(Stored data Opens)

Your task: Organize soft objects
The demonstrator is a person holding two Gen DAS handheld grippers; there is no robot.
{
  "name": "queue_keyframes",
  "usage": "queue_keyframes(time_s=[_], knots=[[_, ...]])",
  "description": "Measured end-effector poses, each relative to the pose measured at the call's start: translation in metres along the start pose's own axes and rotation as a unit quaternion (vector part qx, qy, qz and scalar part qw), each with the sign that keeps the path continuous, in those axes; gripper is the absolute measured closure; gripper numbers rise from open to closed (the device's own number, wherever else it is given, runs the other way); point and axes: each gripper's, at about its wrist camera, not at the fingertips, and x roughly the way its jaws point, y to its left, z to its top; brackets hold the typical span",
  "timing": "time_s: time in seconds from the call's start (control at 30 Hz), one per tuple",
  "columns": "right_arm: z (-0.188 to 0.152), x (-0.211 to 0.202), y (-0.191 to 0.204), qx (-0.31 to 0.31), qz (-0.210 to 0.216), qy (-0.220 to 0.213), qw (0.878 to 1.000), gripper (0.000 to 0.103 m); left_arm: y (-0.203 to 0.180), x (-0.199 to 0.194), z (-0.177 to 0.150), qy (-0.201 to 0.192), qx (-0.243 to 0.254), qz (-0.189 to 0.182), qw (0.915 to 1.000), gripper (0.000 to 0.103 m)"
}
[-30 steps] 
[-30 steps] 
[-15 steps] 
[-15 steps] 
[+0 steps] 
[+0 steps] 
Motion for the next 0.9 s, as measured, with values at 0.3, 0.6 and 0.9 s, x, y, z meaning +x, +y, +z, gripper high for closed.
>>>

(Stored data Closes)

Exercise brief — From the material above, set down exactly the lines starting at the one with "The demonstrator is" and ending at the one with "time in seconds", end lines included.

Expected answer —
The demonstrator is a person holding two Gen DAS handheld grippers; there is no robot.
{
  "name": "queue_keyframes",
  "usage": "queue_keyframes(time_s=[_], knots=[[_, ...]])",
  "description": "Measured end-effector poses, each relative to the pose measured at the call's start: translation in metres along the start pose's own axes and rotation as a unit quaternion (vector part qx, qy, qz and scalar part qw), each with the sign that keeps the path continuous, in those axes; gripper is the absolute measured closure; gripper numbers rise from open to closed (the device's own number, wherever else it is given, runs the other way); point and axes: each gripper's, at about its wrist camera, not at the fingertips, and x roughly the way its jaws point, y to its left, z to its top; brackets hold the typical span",
  "timing": "time_s: time in seconds from the call's start (control at 30 Hz), one per tuple",

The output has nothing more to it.